Your answer must be the data repeated exactly, with no pictures in it.

━━━ SOURCE MATERIAL ━━━

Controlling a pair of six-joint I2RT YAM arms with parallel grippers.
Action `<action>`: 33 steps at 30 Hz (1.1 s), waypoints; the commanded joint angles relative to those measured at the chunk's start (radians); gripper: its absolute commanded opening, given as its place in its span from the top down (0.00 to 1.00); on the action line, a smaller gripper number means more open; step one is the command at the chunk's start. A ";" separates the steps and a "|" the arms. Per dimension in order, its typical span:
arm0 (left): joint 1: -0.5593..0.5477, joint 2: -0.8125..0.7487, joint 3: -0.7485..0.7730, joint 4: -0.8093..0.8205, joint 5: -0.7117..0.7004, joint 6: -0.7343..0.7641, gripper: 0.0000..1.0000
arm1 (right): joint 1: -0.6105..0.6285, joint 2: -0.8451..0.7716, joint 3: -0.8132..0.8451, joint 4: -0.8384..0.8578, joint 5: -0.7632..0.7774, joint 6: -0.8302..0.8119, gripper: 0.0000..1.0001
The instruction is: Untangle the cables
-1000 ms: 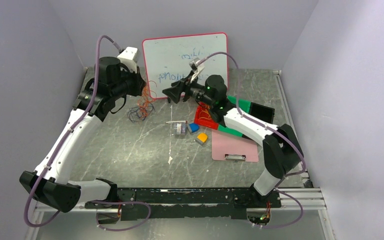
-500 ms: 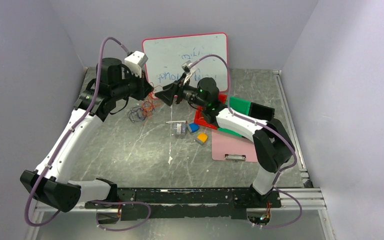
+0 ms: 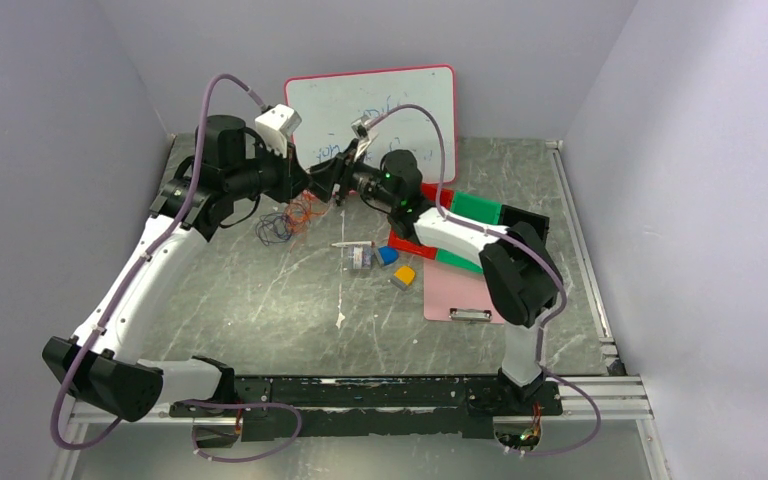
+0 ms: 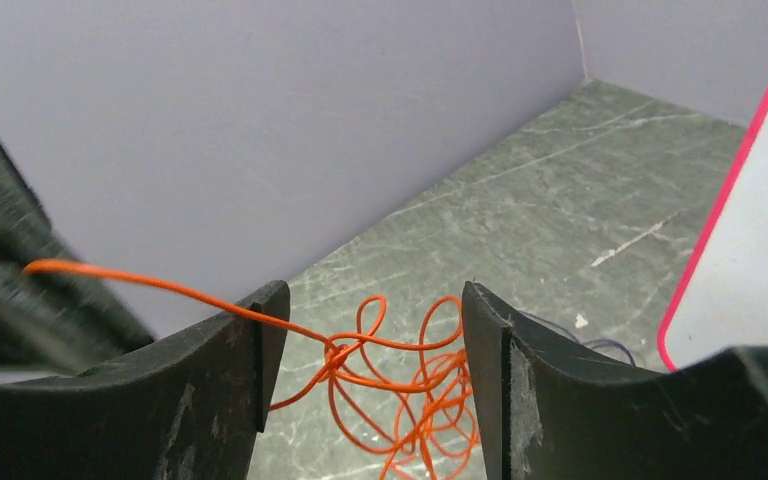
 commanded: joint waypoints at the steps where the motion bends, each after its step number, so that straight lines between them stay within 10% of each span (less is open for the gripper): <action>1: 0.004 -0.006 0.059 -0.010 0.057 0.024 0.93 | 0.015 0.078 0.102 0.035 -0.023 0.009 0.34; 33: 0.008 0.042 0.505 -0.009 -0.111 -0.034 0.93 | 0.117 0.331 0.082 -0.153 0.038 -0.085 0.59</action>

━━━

RESPONSE BOX:
Controlling a pair of six-joint I2RT YAM arms with parallel grippers.
Action `<action>`: 33 steps at 30 Hz (1.1 s), waypoints; the commanded joint angles relative to those measured at the chunk's start (radians); gripper: its absolute commanded opening, given as its place in its span from the top down (0.00 to 1.00); on the action line, a smaller gripper number means more open; step one is the command at the chunk's start. A ";" separates the steps and a "|" the arms. Per dimension in order, its typical span:
arm0 (left): joint 1: -0.5593..0.5477, joint 2: -0.8125..0.7487, joint 3: -0.7485..0.7730, joint 4: -0.8093..0.8205, joint 5: -0.7117..0.7004, joint 6: -0.7343..0.7641, gripper: 0.0000..1.0000
arm1 (right): joint 1: -0.6105..0.6285, joint 2: -0.8451..0.7716, joint 3: -0.8132..0.8451, joint 4: -0.8384..0.8578, joint 5: -0.7632..0.7774, joint 6: -0.8302..0.8119, gripper: 0.0000..1.0001
The instruction is: Untangle the cables
-1000 ms: 
-500 ms: 
+0 ms: 
+0 ms: 
 commanded: joint waypoints at the steps where the motion bends, each after its step number, so that straight lines between them stay within 10% of each span (less is open for the gripper): <action>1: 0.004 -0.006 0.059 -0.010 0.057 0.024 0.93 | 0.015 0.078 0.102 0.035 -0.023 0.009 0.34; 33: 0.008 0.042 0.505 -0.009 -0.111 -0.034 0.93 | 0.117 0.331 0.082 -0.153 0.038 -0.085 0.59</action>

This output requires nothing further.